» WHAT YOU ARE ASKED TO DO
Only the lines that hold "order" should be in the answer, each copied from the data below.

» SUPPLIED MATERIAL
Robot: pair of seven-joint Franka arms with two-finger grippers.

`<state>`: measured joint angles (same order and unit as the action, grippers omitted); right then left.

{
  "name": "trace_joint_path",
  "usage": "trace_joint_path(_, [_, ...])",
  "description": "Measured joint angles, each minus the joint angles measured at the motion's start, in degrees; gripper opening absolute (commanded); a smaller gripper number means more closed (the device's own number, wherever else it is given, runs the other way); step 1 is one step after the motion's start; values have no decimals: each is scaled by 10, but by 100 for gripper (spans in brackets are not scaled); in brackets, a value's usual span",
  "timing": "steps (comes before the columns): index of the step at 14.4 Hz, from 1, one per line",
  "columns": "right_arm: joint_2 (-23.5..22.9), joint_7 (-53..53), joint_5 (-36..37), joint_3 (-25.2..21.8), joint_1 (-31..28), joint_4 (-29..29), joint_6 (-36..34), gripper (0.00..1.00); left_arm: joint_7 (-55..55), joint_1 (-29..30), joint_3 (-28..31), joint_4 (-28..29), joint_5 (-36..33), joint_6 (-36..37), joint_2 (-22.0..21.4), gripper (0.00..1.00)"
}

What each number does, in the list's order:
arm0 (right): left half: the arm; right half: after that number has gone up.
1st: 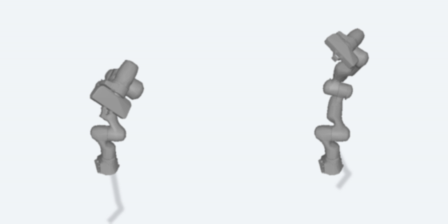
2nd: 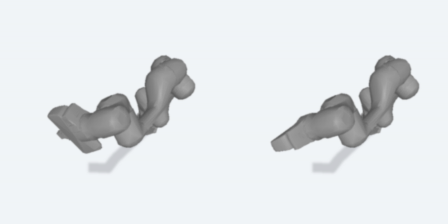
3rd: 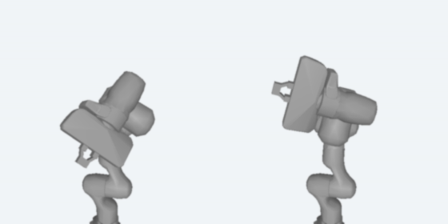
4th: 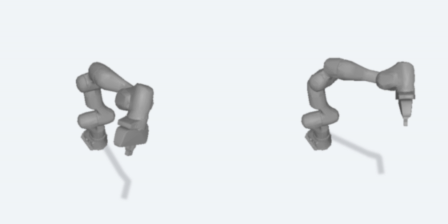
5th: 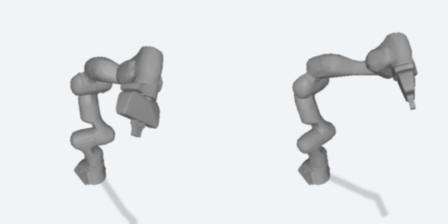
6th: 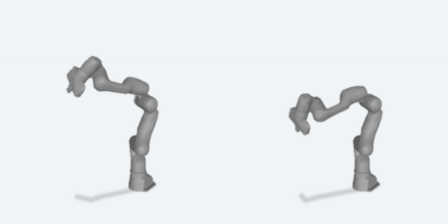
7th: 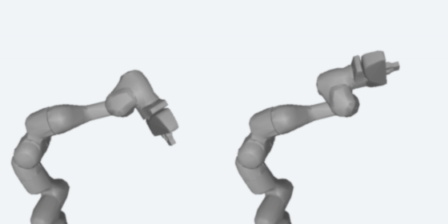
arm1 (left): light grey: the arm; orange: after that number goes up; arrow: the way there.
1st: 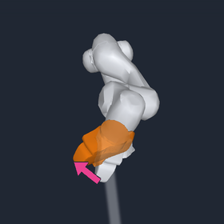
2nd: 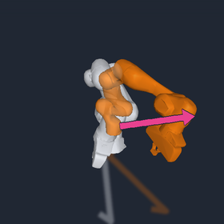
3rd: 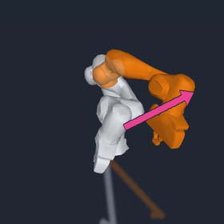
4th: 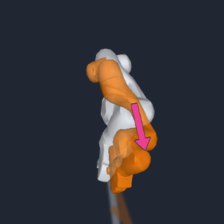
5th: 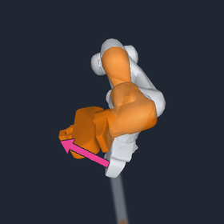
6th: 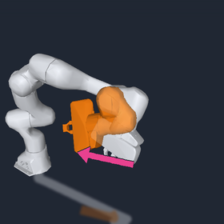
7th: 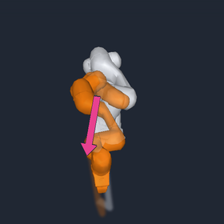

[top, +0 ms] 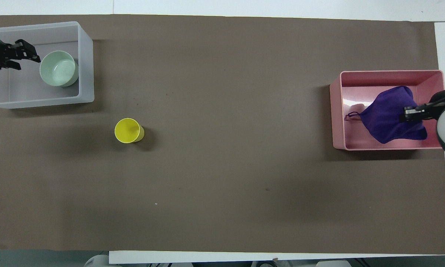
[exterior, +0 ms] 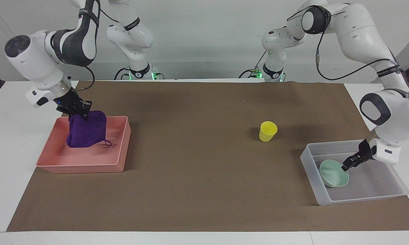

» EXERCISE OUTPUT
`<state>`: measured joint angles (same order and unit as the action, grippers omitted); right then left.
What each number does, in the list's order:

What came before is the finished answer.